4. The identification method according to claim 3, characterized in that, In step 1), during nitric acid hydrolysis, the mass ratio of the sample to the volume of nitric acid is 0.5 g: (9~11) mL.
5. The identification method according to claim 1, characterized in that, The method for detecting stable isotope ratios in step (2) includes: After the sample to be tested is crushed, it is detected by an elemental analyzer-stable isotope ratio mass spectrometer to obtain the stable isotope ratio.
6. The identification method according to claim 5, characterized in that, When detecting the carbon and nitrogen isotope ratio, the detection parameters include: combustion furnace temperature of 910~930℃, reduction furnace temperature of 590~610℃, carrier gas of helium, helium purging flow rate of 240~260mL / min, detection time of 540~560s, carbon dioxide trapping current of 90~110μA, and nitrogen trapping current of 390~410μA. When detecting the hydrogen and oxygen isotope ratio, the detection parameters include: pyrolysis furnace temperature of 1440~1460℃, carrier gas of helium, helium purging flow rate of 140~160mL / min, detection time of 940~960s, hydrogen trapping current of 390~410μA, and carbon monoxide trapping current of 190~210μA.
7. The identification method according to claim 1, characterized in that, The elements screened in step (3) are Se, Rb, Cu, Cd, Ag, V, Zn, Fe, Co and Cs.
8. The identification method according to claim 1, characterized in that, The stable isotopes screened in step (3) are δ 15 N and δ 13 C.

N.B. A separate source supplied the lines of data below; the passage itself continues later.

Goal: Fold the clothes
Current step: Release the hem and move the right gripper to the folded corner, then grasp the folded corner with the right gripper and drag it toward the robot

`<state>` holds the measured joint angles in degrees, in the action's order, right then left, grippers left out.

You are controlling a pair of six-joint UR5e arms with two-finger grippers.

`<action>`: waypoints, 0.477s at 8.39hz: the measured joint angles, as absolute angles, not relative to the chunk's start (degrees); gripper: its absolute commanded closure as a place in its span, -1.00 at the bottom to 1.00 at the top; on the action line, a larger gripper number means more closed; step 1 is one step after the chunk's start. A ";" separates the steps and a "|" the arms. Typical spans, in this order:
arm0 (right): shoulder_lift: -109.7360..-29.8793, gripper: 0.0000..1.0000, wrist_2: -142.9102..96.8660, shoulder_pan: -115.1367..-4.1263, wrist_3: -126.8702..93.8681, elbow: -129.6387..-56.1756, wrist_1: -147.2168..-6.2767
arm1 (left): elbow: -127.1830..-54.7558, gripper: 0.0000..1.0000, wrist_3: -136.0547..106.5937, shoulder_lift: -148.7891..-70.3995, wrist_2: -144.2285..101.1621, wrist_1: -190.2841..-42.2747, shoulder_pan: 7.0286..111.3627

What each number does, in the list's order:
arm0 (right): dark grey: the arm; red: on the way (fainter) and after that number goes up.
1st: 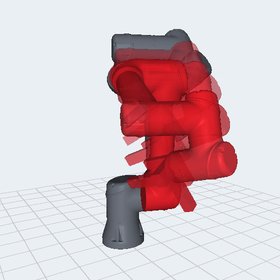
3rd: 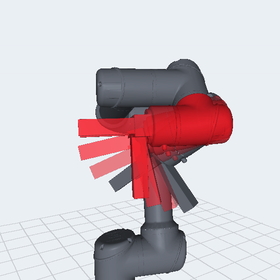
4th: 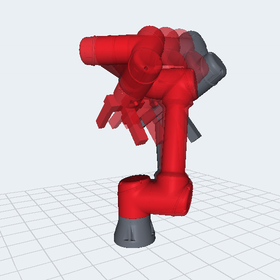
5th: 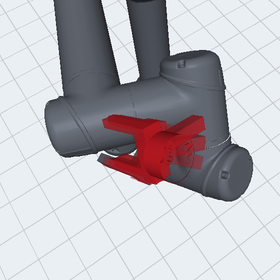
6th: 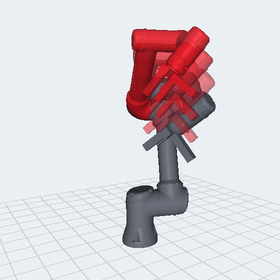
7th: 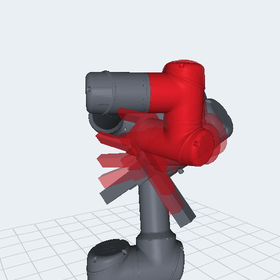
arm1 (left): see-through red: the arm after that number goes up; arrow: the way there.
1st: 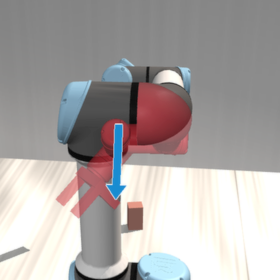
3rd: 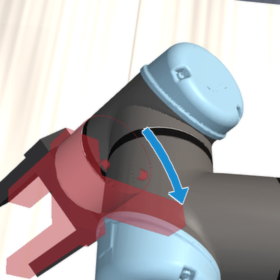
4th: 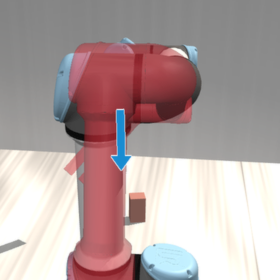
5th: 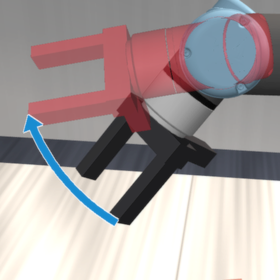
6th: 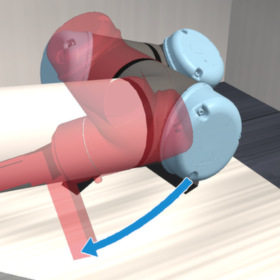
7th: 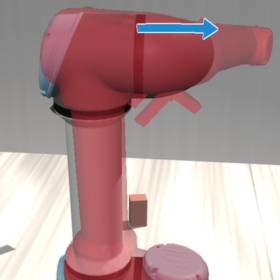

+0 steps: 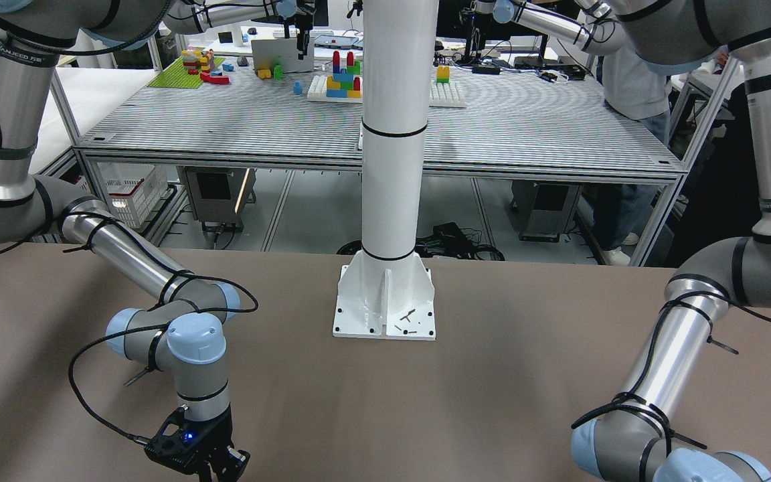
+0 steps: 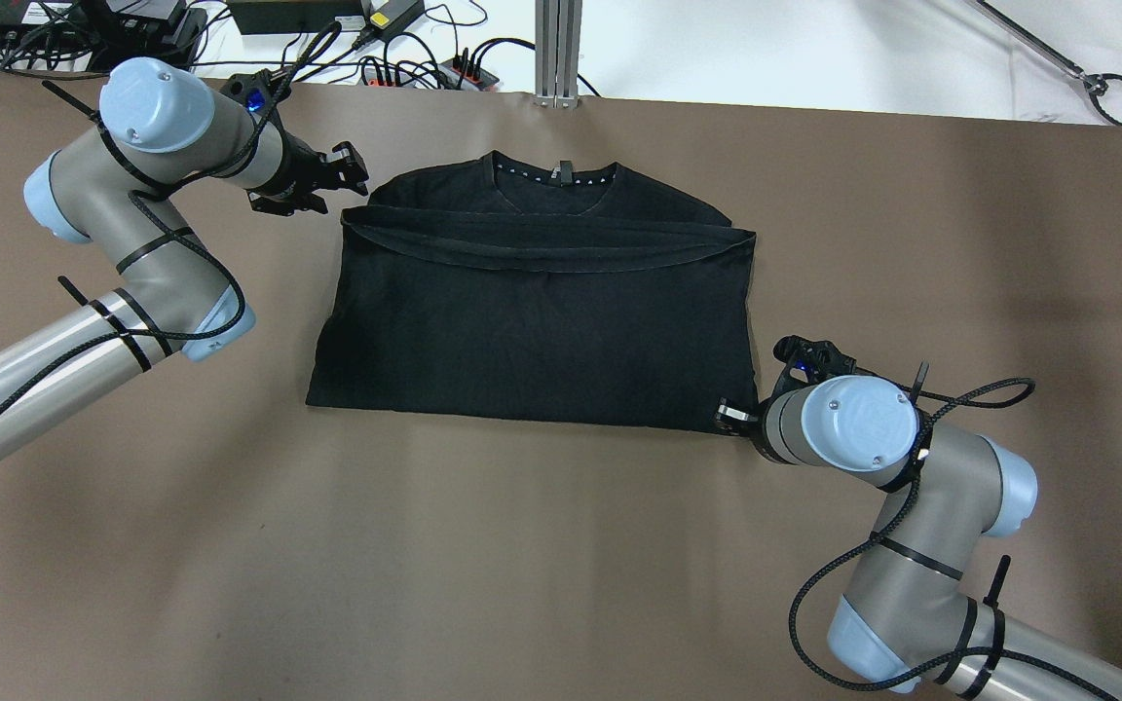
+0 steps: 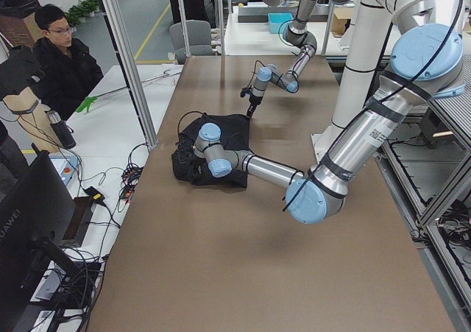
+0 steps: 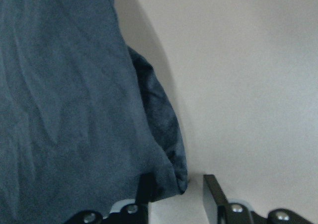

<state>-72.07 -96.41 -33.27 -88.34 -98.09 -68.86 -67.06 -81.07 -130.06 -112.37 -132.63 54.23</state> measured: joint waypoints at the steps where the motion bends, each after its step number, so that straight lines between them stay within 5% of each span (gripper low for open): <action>1: -72.07 1.00 -96.42 -33.24 -88.53 -98.31 -68.80 | -67.06 -0.32 -81.10 -130.05 -112.35 -132.63 54.23; 4: -72.05 1.00 -96.78 -33.26 -88.67 -98.75 -67.34 | -67.00 -0.32 -80.82 -129.66 -112.26 -132.59 54.25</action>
<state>-72.05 -96.78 -33.26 -88.67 -98.75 -67.34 -67.00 -80.82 -129.66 -112.26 -132.59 54.25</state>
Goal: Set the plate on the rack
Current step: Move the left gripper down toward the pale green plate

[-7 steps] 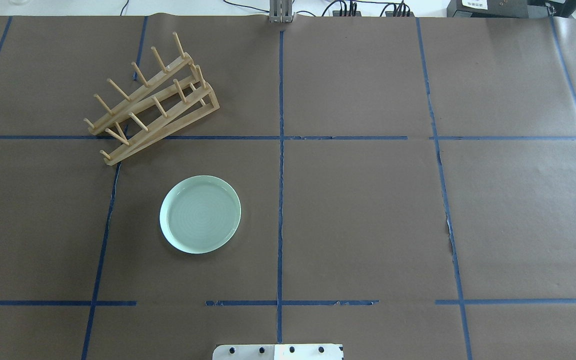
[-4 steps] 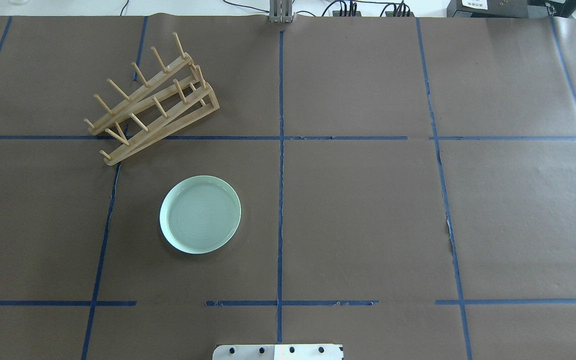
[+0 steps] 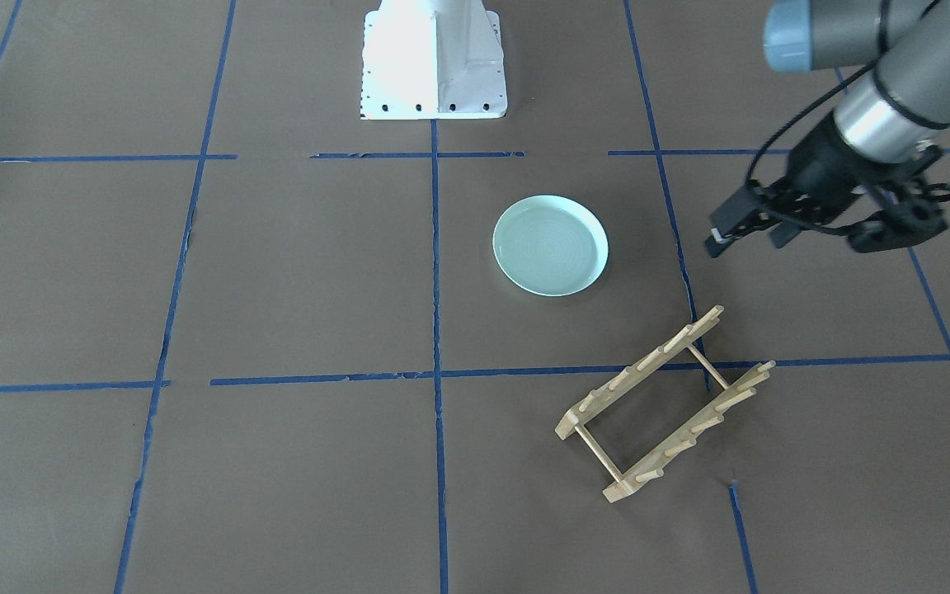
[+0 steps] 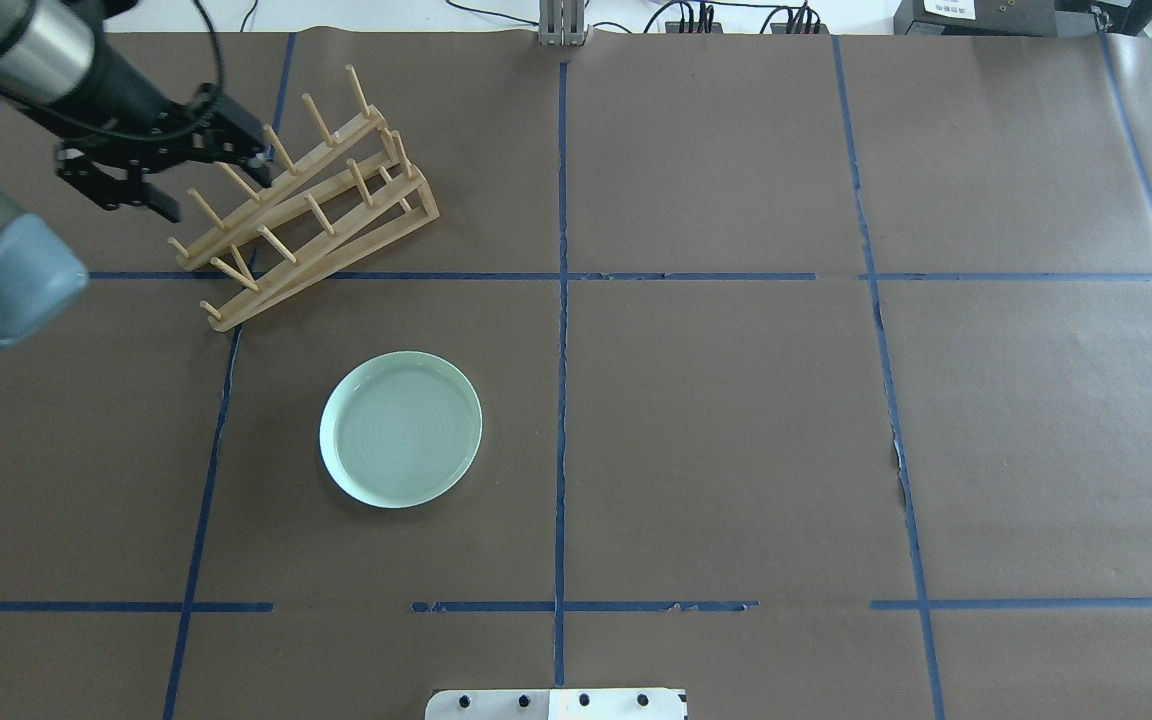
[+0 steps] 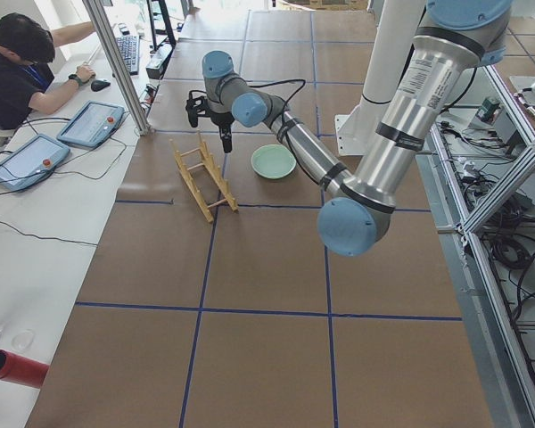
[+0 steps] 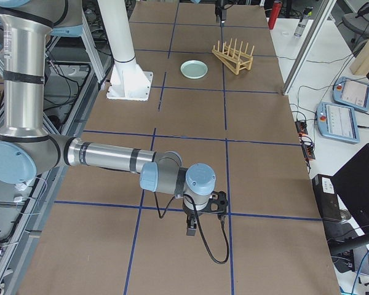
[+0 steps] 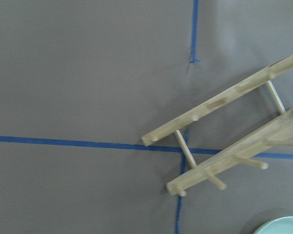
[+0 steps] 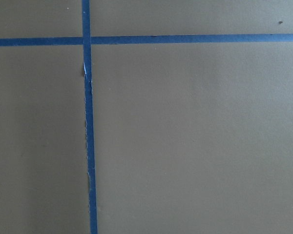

9. The identification method according to claim 1, characterized in that, The multi-round variable combination orthogonal partial least squares discriminant analysis in step (4) includes: sequentially removing one element from the elements screened in step (3), performing orthogonal partial least squares discriminant analysis with the remaining elements, then sequentially removing two elements, performing orthogonal partial least squares discriminant analysis with the remaining elements, repeating the above process, removing one more element each time, until the number of remaining elements is 5, and screening out the characteristic elements that can separate the two groups of sample points and confidence intervals.
10. The identification method according to claim 1, characterized in that, The characteristic elements in step (4) are Se, Rb, Cu, Cd, Ag, V and Zn.